==== PROVIDED DATA ====

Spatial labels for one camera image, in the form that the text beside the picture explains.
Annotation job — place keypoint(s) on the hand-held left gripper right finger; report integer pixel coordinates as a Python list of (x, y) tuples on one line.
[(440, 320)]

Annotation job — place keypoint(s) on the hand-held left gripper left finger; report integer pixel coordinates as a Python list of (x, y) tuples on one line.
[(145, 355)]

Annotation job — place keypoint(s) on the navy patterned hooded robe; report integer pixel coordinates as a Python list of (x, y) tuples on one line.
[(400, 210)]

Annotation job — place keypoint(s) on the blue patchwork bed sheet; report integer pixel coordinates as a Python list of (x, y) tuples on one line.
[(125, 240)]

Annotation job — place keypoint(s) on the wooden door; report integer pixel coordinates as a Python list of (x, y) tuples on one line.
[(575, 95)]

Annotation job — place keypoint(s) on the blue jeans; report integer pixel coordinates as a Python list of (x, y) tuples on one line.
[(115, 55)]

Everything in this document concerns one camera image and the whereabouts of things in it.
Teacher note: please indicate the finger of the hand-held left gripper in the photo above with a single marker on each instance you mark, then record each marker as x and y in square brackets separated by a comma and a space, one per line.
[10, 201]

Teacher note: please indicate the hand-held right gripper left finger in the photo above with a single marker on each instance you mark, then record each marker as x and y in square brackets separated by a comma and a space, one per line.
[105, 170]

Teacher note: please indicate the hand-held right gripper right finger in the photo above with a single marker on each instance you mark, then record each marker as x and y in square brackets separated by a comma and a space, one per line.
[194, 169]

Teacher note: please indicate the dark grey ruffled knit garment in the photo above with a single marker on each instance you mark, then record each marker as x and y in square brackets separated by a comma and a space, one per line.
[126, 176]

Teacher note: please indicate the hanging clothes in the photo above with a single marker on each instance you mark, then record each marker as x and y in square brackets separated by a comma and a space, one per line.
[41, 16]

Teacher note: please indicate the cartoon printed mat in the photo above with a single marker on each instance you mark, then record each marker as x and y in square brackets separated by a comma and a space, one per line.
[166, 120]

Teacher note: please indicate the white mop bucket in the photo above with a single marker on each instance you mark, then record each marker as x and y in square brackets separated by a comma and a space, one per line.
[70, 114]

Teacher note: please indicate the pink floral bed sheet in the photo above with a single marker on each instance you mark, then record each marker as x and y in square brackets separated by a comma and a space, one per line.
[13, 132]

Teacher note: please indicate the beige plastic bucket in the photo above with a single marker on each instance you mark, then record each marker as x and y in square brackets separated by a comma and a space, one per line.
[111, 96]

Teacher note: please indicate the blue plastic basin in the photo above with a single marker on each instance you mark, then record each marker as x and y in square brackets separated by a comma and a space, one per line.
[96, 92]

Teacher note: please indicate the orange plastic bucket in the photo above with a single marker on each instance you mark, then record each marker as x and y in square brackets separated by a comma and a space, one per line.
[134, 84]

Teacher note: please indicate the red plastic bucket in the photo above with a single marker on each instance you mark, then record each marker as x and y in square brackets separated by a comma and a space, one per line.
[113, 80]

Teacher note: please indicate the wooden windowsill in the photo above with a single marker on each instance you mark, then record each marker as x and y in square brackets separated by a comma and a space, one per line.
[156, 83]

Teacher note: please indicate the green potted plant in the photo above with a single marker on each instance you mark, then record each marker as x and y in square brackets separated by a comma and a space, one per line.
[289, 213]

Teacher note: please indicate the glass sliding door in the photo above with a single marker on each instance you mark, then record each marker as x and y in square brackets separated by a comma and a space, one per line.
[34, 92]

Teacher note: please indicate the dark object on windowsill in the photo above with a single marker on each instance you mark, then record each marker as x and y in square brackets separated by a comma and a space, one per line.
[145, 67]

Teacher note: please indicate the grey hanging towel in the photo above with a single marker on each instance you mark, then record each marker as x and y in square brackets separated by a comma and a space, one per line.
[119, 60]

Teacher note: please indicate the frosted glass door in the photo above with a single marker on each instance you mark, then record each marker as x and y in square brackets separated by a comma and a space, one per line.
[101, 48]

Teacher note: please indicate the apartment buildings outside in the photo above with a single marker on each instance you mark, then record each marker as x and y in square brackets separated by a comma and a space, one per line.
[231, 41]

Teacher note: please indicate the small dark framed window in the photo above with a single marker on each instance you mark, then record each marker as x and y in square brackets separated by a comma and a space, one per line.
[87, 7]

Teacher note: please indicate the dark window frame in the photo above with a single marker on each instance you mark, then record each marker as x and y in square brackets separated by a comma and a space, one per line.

====

PROBLEM DESCRIPTION
Please show every line above that includes the word "camera".

RESPONSE TO THE EXERCISE
Spatial labels for one camera image, in the form that the text beside the picture explains.
Everything in this document concerns one camera image and the whereabouts of things in it.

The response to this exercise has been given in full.